Starting with the line that contains "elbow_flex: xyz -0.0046" and stopping after the line that contains "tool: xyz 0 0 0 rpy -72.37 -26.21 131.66", copy the entries below exactly. Include nothing else.
----
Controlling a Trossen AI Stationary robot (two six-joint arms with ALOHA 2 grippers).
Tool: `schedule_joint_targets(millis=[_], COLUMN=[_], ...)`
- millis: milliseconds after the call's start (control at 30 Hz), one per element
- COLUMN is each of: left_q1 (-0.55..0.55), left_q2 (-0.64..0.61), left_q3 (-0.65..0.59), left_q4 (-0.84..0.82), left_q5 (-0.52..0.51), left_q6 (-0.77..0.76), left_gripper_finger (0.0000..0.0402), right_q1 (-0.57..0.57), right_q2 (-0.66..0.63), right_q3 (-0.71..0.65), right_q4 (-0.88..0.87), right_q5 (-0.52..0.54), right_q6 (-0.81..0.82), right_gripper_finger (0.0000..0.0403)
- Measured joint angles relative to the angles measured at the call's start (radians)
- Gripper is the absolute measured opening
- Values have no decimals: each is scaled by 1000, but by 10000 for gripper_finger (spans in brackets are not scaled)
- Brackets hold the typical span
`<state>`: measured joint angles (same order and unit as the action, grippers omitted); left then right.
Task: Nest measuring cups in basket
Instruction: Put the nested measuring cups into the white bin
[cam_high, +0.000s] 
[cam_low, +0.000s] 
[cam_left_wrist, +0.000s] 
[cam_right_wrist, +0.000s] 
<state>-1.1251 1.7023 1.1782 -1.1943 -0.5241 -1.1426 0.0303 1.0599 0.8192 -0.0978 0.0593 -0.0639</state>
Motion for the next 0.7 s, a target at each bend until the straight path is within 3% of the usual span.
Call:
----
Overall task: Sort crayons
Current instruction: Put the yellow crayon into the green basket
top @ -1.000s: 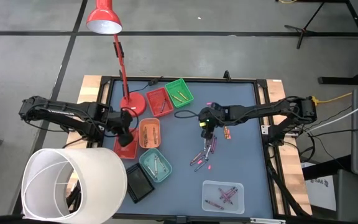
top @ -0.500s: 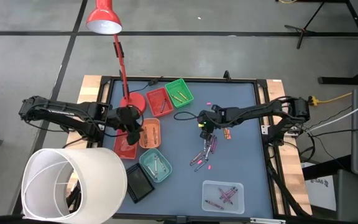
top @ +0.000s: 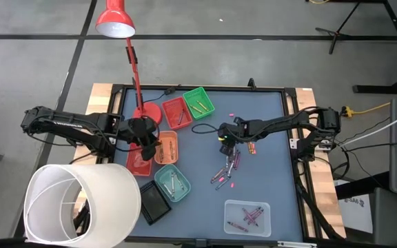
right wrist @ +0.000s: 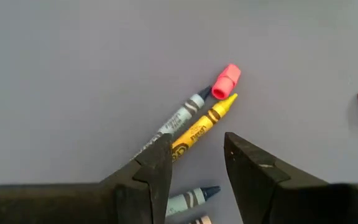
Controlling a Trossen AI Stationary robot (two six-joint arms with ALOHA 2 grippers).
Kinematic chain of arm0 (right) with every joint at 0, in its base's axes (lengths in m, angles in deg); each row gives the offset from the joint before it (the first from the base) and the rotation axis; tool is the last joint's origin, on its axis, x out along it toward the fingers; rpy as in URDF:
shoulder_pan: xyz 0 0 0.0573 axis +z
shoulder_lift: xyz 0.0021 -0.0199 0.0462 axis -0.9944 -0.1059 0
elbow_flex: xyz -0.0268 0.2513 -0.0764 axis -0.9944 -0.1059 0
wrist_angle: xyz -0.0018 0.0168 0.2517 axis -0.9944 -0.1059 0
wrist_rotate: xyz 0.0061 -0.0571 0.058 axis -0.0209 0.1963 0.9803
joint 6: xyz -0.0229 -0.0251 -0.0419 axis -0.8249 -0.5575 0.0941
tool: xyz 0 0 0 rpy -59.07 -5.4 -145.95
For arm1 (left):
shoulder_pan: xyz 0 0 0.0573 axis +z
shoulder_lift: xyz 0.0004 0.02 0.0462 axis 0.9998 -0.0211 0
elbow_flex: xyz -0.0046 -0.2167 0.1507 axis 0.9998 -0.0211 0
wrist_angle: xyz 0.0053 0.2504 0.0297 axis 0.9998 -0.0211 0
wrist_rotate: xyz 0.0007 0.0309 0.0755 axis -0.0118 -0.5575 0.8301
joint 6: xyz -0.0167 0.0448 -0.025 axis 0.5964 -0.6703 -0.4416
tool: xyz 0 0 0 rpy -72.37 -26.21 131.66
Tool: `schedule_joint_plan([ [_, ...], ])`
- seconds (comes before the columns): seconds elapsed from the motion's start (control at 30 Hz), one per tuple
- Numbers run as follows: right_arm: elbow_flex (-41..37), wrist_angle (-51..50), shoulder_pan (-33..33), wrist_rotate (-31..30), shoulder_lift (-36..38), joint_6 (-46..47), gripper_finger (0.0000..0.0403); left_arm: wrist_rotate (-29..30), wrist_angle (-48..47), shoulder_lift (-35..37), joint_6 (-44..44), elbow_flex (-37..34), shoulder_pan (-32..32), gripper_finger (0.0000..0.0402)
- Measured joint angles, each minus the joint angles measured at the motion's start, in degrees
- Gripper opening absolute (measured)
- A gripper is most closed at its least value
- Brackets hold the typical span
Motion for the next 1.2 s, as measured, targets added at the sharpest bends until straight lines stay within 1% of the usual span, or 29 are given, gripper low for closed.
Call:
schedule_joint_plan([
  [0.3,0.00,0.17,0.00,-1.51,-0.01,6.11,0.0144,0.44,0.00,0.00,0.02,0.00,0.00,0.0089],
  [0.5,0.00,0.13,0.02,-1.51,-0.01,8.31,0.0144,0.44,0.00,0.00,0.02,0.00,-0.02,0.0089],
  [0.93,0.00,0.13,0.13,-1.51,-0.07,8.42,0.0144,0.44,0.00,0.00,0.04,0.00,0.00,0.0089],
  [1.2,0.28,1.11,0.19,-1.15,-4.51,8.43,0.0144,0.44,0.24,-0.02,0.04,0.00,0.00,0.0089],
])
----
Output below –
elbow_flex: xyz -0.0046 -0.2167 0.1507 axis 0.9998 -0.0211 0
wrist_angle: xyz 0.0053 0.2504 0.0297 axis 0.9998 -0.0211 0
wrist_rotate: xyz 0.0007 0.0309 0.0755 axis -0.0118 -0.5575 0.8301
joint 6: xyz -0.0167 0.0448 -0.025 axis 0.5964 -0.6703 -0.4416
tool: xyz 0 0 0 rpy -72.37 -26.21 131.66

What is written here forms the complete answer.